Previously, Kauhala et al. (2007) concluded that snow depth is major factor limiting raccoon dog activity. They observed in southern Finland that radio-collared raccoon dogs stayed in nests in winter when the temperature dropped below − 10℃ and snow depth was > 35 cm, but similarly as in our study might also move occasionally in colder weather during midwinter (Kauhala et al. 2007). In our study, the effect of snow depth was partly contradictory: GPS-data indicated decreased activity and movement with more snow, but the visits to feeding sites (wildlife-camera data) surprisingly slightly increased with more snow. Perhaps deeper snow cover forced raccoon dogs that were not in winter sleep to use feeding sites, because no other food resources could be found. In comparison, for example the distribution of polecat (Mustela putorius) in Sweden (Osinga et al. 2023) is very clearly limited by the presence of snow. Instead, raccoon dogs are able to survive even at regions close to the Arctic Circle in very snowy conditions. In the species native range, it is also known that the species does survive in very snowy conditions in southern Siberia, using winter sleep in cold weather (Novikov 1962; Kauhala and Kowalczyk 2011).

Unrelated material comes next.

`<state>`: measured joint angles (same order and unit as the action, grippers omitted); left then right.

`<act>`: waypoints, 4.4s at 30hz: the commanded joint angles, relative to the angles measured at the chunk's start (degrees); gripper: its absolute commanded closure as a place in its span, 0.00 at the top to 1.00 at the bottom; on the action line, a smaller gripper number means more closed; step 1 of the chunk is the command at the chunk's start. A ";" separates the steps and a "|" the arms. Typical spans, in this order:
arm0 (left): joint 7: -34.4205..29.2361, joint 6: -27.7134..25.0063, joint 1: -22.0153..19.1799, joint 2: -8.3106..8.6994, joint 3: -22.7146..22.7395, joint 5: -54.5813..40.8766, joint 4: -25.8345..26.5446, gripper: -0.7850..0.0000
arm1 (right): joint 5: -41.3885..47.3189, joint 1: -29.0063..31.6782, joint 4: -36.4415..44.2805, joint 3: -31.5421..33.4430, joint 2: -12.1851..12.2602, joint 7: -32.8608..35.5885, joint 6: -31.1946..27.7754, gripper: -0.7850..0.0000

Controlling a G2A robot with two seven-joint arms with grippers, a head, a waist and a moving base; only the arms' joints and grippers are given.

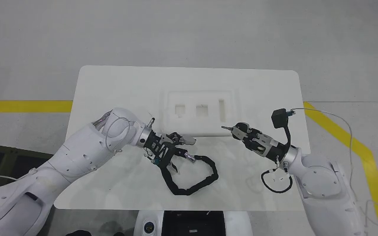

Finally, we point out that our index of activity for GPS-tracked individuals could overestimate winter activity of raccoon dogs, if there were cases that the GPS-signal could be reached from the nest (which should be underground out of reach of GPS signal). For almost all study individuals, there were periods of few days without GPS-signal indicating that the individuals used nest sites without satellite contact (and they did not come out from the nest at all and likely were in sleep). In our northern study area, however, three individuals received satellite contact almost all the time during the coldest months (January and February). Deleting those from the data dropped average activity estimate from 0.57 to 0.50 in north (average activity in south was 0.52 in January). In north, we expect that raccoon dogs require especially good nest sites to survive from the cold, but there is also thick snow cover, which may ease nesting even in shallow underground cavities. It should also be noted that our study individuals in north were from the invasion front and in general moved longer distances than individuals in south move. The individuals responsible for invasion may be selected to be the bold and active individuals (Sih et al. 2004), which could increase activity levels. However, the individuals in the invasion front may also be those that avoid risk taking (Eccard et al. 2023). In any case, we observed that periods of possible winter sleep were typically only few days and an individual had few such periods during winter. Similarly, Mustonen et al. (2012) observed in eastern Finland that periods of winter sleep in GPS-tracked raccoon dogs were relatively short, on average six days, and individuals remained periodically active thorough winter.

We conclude that invasive mesopredator, the raccoon dog, is able to maintain winter activity in very cold environment and utilize human provided subsidies in winter. The species is occasionally active during winter even near the Arctic Circle and surprisingly little was forced to use winter sleep to survive. Thus, it is highly likely that raccoon dogs are to expand their range further north as the climate changes. Indeed, climate change is projected to become the primary driver of biodiversity change in the Arctic and boreal ecosystems (Sala et al. 2000). Especially by strengthening top-down species interactions, that is, predation pressure and interference between predators (Post et al. 2009; Legagneux et al. 2014; Stoessel et al. 2019). The previous of these is the threat that the raccoon dog, the most successful invasive mesopredator in Europe, poses for ground-nesting birds and amphibians (Holopainen et al. 2021; Jaatinen et al. 2022; Tuomikoski et al. 2024).